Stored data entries
----------------
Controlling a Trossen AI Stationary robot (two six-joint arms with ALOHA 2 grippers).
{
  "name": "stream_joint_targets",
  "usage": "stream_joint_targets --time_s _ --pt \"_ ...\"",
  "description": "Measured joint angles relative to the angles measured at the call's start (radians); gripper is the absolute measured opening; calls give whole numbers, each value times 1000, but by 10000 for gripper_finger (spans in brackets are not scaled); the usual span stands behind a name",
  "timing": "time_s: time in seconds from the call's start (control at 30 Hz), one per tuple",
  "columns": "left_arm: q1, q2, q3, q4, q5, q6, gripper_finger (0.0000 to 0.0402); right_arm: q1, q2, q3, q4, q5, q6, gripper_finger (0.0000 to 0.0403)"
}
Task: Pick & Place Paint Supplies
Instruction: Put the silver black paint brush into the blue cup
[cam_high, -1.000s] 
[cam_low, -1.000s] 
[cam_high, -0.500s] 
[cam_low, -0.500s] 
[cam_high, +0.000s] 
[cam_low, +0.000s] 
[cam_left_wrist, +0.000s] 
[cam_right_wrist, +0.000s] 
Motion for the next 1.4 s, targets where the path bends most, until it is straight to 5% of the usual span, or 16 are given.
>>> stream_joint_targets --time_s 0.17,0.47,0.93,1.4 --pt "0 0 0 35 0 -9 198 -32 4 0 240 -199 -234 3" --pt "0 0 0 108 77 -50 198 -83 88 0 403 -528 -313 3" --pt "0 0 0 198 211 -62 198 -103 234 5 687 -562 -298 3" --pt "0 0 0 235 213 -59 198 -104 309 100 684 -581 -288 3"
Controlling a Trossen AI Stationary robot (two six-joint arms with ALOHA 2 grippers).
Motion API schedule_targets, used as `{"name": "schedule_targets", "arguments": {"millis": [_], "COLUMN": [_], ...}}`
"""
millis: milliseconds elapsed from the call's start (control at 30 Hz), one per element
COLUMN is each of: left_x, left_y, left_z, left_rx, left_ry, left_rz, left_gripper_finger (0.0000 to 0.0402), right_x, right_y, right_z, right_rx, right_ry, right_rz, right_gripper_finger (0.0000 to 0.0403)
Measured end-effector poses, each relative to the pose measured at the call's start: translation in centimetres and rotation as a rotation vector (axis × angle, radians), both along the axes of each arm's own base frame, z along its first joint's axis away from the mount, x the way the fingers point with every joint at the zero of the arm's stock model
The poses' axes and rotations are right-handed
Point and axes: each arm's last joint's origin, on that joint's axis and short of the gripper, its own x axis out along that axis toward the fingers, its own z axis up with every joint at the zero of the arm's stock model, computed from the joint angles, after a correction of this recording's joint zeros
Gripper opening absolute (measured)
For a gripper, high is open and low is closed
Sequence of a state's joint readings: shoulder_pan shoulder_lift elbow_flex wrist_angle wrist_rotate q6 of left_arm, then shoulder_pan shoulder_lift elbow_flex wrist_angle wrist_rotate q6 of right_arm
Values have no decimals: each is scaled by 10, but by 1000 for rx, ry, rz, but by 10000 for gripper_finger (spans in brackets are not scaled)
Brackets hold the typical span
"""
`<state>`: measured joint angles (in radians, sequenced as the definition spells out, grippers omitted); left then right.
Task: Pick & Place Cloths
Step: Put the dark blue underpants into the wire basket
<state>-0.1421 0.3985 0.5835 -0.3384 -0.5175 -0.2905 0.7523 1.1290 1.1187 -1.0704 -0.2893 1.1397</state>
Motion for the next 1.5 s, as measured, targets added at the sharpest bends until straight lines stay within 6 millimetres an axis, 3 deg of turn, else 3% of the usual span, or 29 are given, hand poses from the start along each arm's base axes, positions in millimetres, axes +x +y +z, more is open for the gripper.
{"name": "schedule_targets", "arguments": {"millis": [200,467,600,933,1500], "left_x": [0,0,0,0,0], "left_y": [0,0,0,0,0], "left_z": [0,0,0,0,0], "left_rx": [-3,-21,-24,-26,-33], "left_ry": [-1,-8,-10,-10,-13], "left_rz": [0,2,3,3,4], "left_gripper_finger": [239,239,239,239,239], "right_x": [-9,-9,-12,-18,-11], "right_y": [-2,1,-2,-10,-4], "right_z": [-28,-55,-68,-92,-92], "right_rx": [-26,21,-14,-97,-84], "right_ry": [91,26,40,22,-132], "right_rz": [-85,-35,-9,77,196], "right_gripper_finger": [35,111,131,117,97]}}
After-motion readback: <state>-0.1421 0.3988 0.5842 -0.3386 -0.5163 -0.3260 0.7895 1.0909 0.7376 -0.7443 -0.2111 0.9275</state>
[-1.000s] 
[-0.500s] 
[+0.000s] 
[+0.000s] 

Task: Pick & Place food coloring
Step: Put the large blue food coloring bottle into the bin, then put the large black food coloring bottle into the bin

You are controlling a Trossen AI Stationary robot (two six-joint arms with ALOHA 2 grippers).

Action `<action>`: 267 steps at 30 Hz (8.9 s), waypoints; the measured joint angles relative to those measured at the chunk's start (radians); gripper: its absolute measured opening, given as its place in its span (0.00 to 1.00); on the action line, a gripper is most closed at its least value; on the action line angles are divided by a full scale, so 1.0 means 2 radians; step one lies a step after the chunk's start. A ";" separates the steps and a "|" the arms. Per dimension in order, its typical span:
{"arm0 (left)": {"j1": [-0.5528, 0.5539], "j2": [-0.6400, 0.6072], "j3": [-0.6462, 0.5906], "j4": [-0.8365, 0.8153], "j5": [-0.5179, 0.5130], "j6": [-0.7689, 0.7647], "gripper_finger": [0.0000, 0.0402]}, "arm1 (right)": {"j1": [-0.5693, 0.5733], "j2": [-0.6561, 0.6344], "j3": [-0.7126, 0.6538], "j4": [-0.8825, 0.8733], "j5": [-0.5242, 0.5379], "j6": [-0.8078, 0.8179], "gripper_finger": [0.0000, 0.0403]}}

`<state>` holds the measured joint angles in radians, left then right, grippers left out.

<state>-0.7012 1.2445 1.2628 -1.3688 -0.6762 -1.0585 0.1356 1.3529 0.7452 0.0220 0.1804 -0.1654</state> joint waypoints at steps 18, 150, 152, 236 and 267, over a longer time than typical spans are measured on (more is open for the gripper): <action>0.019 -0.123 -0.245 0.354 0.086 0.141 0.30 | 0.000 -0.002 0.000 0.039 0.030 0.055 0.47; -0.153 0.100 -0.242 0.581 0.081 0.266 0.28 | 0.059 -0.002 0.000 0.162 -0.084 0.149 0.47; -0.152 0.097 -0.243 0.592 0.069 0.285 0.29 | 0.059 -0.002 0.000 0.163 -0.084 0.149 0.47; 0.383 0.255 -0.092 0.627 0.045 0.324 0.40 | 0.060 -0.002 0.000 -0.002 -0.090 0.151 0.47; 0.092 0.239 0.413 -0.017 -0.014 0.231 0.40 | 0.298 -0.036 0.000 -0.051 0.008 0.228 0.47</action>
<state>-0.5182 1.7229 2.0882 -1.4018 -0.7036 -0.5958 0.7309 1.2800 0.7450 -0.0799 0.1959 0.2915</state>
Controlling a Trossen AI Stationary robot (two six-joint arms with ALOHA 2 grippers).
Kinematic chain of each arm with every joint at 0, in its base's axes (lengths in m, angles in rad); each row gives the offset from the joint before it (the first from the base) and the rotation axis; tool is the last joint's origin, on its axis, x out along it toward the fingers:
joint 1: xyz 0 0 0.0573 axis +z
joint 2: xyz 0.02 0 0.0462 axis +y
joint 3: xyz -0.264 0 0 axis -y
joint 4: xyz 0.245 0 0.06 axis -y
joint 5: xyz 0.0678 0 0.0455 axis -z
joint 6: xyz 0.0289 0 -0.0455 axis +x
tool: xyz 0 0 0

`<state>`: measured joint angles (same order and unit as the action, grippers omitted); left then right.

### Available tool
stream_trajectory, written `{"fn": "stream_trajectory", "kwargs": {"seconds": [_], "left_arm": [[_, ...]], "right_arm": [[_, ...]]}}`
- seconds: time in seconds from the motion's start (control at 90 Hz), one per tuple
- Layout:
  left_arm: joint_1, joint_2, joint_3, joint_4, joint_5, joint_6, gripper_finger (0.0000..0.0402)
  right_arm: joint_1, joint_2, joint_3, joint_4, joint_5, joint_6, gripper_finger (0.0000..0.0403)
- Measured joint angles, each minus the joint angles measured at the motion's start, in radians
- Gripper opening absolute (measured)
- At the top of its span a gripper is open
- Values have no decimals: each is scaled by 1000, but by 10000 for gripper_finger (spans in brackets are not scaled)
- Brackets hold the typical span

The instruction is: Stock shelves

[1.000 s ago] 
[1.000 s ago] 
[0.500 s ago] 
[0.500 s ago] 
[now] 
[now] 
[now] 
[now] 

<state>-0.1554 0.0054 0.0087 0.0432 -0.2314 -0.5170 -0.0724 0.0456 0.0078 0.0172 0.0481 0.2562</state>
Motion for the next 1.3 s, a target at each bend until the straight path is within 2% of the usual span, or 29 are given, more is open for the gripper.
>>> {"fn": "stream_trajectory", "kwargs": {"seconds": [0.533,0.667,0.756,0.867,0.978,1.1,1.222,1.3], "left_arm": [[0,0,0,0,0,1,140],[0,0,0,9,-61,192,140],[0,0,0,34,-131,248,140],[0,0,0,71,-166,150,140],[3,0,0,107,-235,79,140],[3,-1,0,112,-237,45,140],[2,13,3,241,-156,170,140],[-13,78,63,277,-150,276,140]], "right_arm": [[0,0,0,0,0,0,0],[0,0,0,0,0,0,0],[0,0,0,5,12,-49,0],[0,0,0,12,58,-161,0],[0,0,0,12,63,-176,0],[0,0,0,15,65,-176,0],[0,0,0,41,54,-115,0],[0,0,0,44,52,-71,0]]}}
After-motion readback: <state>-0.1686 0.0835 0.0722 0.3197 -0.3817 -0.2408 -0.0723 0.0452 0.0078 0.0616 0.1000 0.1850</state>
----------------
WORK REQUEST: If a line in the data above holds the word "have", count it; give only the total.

WRITTEN ANSWER: 2